Exercise description:
Your answer should contain only the lines from the top of the data below down through the one with "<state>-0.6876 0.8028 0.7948", transcribed exactly and without pictures; please include nothing more.

Provided material:
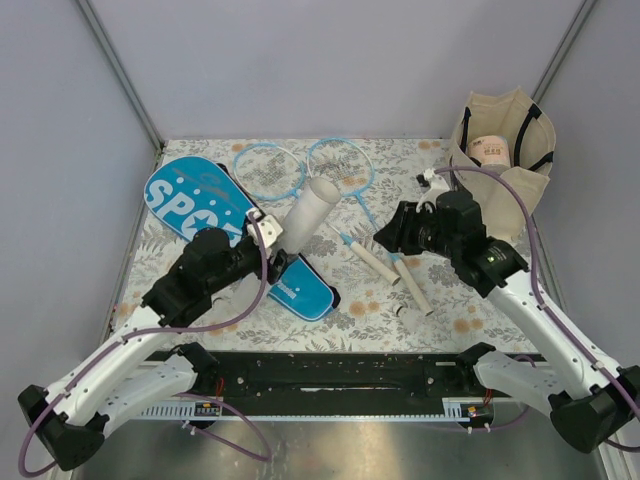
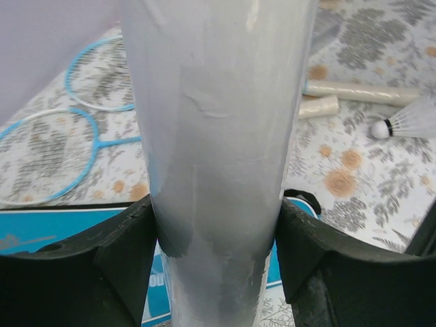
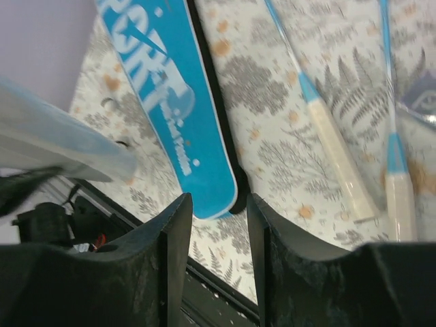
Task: Pack up the badminton gear
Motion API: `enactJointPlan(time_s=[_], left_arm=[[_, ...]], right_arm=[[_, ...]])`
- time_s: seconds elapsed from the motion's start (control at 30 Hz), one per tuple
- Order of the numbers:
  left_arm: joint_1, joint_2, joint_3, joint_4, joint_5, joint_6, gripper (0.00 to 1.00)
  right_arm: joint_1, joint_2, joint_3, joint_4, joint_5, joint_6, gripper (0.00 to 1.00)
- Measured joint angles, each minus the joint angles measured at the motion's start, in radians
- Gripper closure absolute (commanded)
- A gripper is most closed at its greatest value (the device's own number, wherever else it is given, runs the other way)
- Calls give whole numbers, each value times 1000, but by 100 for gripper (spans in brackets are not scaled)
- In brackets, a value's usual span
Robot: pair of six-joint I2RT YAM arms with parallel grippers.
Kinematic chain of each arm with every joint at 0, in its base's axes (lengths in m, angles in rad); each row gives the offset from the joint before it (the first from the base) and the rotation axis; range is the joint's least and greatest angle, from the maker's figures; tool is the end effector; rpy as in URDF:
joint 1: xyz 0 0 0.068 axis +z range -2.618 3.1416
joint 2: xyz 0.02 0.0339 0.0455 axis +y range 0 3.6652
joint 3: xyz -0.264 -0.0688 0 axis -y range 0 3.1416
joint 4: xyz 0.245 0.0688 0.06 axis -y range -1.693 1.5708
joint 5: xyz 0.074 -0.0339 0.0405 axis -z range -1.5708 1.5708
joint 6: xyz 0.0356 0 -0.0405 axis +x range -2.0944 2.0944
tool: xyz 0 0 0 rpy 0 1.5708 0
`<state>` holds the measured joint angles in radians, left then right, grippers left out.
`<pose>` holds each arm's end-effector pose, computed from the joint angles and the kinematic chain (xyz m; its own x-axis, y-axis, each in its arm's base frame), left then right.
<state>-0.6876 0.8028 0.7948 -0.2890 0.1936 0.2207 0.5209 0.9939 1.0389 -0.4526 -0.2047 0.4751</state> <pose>0.1396 -0.1235 0.3296 -0.0532 0.3217 -0.9453 0.7959 0.5853 0.1544 0.1855 0.1148 0.3626 -0.6027 0.1706 -0.7795 -0.4200 0.7629 0.4916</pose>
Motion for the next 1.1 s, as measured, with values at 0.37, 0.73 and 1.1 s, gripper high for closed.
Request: enactJointPlan(time_s=[0.37,0.73,1.1], left_arm=[[0,-161,-61,78,-248,-48,50],[-1,-156,-62,79,-239,-91,50],[-1,-200,-69,81,-220,-103,50]], right_arm=[[21,-103,-319,-174,247,192,48],[21,-272,-465,-364,389,723,40],[22,-315,-486,-521,439,980,39]])
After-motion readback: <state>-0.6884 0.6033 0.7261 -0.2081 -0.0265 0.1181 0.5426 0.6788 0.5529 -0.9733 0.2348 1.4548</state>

The completed task:
Task: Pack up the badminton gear
Motion API: `enactJointPlan(time_s=[_], left_arm=[[_, ...]], right_arm=[[_, ...]])`
- time_s: seconds elapsed from the motion's start (control at 30 Hz), one per tuple
- Order of the numbers:
  left_arm: joint_1, joint_2, joint_3, joint_4, joint_5, joint_6, gripper (0.00 to 1.00)
  right_arm: joint_1, joint_2, joint_3, joint_4, joint_5, joint_6, gripper (0.00 to 1.00)
- Measured joint angles, each minus the joint angles measured at the motion's start, in radians
- Gripper closure absolute (commanded)
- A gripper is most closed at its greatest value (the device's own number, wherever else it is given, runs the other way)
- Calls give whole numbers, each value times 1000, but by 100 for gripper (spans in brackets are not scaled)
- In brackets, a value's usual span
Robot: pair of six-joint I2RT YAM arms with parallel grippers.
Kinematic chain of each arm with every joint at 0, in its base's axes (lengths in m, angles in rad); each row gives the offset from the joint before it (the first from the base) and the rotation axis; range is the joint's least and greatest angle, from the maker's figures; tool is the end effector; rpy as in URDF:
joint 1: xyz 0 0 0.068 axis +z range -2.618 3.1416
joint 2: xyz 0.02 0.0339 0.0455 axis +y range 0 3.6652
joint 3: xyz -0.264 -0.0688 0 axis -y range 0 3.1416
joint 4: xyz 0.245 0.0688 0.06 axis -y range -1.693 1.5708
joint 5: xyz 0.074 -0.0339 0.0405 axis -z range -1.5708 1.5708
joint 6: xyz 0.0356 0 -0.0405 axis +x range -2.0944 2.0944
tool: xyz 0 0 0 rpy 0 1.5708 0
`<state>` holds the measured joint angles in radians, left then right, grippers left out.
`<pose>` holds each arm's end-effector pose, computed from the joint angles and the kinematic chain (xyz m; its own x-axis, y-axis, each in its arm's base frame), left then right.
<state>-0.6876 0.8028 0.7948 -0.2890 0.1936 0.2207 0.5209 0.9939 1.0389 -0.4526 -0.2047 0.4751</state> <pose>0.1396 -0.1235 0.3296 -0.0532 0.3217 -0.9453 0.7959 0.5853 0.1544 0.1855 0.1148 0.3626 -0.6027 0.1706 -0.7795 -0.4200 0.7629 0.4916</pose>

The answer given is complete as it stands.